What's wanted here is the full listing below, repeated exactly, with no images in it.

===

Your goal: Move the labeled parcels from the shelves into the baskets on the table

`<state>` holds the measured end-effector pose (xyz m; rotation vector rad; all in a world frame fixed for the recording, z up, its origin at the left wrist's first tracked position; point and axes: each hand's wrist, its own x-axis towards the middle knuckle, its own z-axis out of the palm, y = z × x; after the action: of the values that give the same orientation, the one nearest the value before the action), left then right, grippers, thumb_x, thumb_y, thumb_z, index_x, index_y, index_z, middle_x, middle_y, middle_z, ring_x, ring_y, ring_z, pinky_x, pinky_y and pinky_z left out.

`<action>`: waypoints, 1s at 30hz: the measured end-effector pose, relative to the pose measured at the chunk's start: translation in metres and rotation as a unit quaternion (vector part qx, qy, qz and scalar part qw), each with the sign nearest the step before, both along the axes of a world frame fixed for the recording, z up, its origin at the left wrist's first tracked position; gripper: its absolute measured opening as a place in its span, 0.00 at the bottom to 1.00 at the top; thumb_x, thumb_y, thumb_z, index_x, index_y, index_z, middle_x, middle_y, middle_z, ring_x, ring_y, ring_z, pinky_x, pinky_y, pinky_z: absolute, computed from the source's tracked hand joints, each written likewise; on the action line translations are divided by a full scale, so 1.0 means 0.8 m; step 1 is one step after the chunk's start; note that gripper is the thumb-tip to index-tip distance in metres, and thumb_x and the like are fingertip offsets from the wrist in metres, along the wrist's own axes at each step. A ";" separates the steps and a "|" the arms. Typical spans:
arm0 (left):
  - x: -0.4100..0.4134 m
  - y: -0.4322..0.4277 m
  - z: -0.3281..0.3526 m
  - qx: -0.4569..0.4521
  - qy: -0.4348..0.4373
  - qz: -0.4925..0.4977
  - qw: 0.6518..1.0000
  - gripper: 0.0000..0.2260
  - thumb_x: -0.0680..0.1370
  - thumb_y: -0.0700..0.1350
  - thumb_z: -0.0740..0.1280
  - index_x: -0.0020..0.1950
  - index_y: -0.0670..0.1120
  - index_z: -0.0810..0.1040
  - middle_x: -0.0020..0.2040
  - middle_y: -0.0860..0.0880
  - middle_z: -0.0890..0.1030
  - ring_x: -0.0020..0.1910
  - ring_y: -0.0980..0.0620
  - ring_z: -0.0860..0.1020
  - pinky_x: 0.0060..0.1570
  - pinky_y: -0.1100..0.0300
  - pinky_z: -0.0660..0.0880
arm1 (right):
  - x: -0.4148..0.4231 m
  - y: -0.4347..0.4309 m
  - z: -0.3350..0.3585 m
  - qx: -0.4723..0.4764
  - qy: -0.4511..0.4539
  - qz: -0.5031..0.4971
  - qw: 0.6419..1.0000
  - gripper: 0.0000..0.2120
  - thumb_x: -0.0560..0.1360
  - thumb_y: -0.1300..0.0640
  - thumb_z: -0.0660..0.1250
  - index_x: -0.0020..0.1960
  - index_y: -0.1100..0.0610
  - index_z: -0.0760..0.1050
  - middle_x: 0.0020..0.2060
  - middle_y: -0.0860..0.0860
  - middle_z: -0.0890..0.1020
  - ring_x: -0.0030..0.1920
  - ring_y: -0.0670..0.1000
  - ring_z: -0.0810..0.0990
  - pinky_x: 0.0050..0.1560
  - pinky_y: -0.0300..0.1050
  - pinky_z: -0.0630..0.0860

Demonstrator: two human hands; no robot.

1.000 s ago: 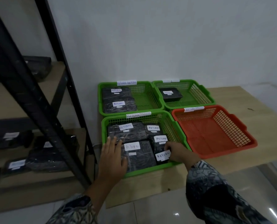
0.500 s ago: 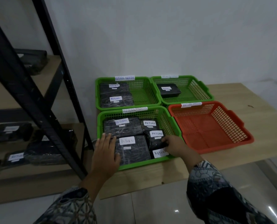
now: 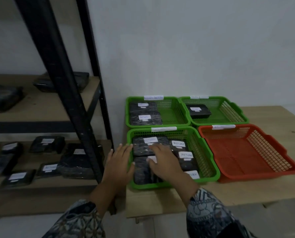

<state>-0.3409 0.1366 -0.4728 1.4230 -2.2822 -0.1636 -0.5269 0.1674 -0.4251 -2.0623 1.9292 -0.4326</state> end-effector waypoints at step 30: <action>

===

» **Final answer**
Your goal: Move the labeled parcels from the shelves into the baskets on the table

`<state>` holds the measured end-effector pose (xyz m; rotation vector rad; all in a world frame fixed for the recording, z up, its origin at the left wrist's first tracked position; point and axes: each hand's wrist, its own x-axis towards the middle knuckle, its own z-axis out of the palm, y = z × x; after the action: of the values that give the same orientation, the one nearest the value before the action), left then right, grippers, thumb_x, thumb_y, thumb_z, index_x, index_y, index_z, middle_x, middle_y, middle_z, ring_x, ring_y, ring_z, pinky_x, pinky_y and pinky_z left out.

`<action>`: waypoints, 1s at 30hz: the measured end-effector pose, relative to the pose measured at the chunk's start: translation in metres and rotation as a unit quaternion (vector part qx, qy, qz and scalar part qw), each with the sign nearest the step before, both along the axes of a world frame fixed for the recording, z up, its origin at the left wrist's first tracked position; gripper: its absolute measured opening as a place in its span, 0.00 at the bottom to 1.00 at the top; thumb_x, thumb_y, thumb_z, index_x, index_y, index_z, middle_x, middle_y, middle_z, ring_x, ring_y, ring_z, pinky_x, pinky_y, pinky_z: absolute, computed from the source's tracked hand joints, each written likewise; on the action line translations are divided by a full scale, so 1.0 means 0.8 m; step 1 is one step after the chunk's start; note that gripper is the thumb-tip to index-tip distance in metres, and thumb_x and the like are fingertip offsets from the wrist in metres, along the wrist's own axes at each step. A ";" separates the steps and a "|" the arms. Typical spans:
arm0 (left):
  - x: -0.4100..0.4134 m
  - y: -0.4322..0.4277 m
  - z: -0.3281..0.3526 m
  - qx: -0.4569..0.4521
  - qy: -0.4348..0.4373
  - qz: -0.4925..0.4977
  - qw: 0.6518..1.0000
  - gripper: 0.0000..0.2260
  - thumb_x: -0.0680..0.1370
  - thumb_y: -0.0700..0.1350
  - thumb_z: -0.0740..0.1280
  - index_x: -0.0020..0.1950
  - index_y: -0.0670..0.1120
  - index_z: -0.0810..0.1040
  - middle_x: -0.0020..0.2040
  - middle_y: -0.0860..0.0880
  - middle_z: -0.0890..0.1030
  - ring_x: -0.0020..0.1910
  - ring_y: -0.0980..0.0620
  - ring_z: -0.0860..0.1020
  - pinky_x: 0.0060..0.1570
  - pinky_y: -0.1100..0.0300
  - pinky_z: -0.0660..0.0880
arm1 (right):
  - x: -0.4148..0.4231 m
  - y: -0.4347..0.4309 m
  - z: -0.3350..0.3585 m
  - qx: -0.4723..0.4764
  - qy: -0.4511..0.4539
  - qz: -0.5031..0.4971
  - qw: 0.6419..1.0000
  - gripper: 0.0000..0.2120
  - thumb_x: -0.0560..0.1360
  - thumb_y: -0.1300..0.0640
  - thumb_z: -0.0660..0.1250
  - index_x: -0.0020..0.1960
  - index_y: -0.1100..0.0610
  - index_z: -0.0760..0.1050
  - middle_x: 0.0020..0.2060
  - middle_y: -0.0860..0.0860
  - middle_z: -0.0890..0.1020
  - ring_x: -0.0030..0.1920
  - ring_y: -0.0670..0.1000
  - ring_z: -0.0810..0.0990
  - pinky_x: 0.0050..0.1560
  - pinky_y: -0.0300..0.1050
  - pinky_z: -0.0630..0.0860

Demonstrator: two human hands; no robot.

1.000 s ago: 
0.500 s ago: 
now: 

<state>-0.3409 0.1366 -0.4728 1.4230 -2.2822 -0.1636 -0.5269 0.1674 -0.4251 -2.0623 1.9292 -0.4326</state> end-effector waypoints at step 30: <action>

The exercise has been carried out completely.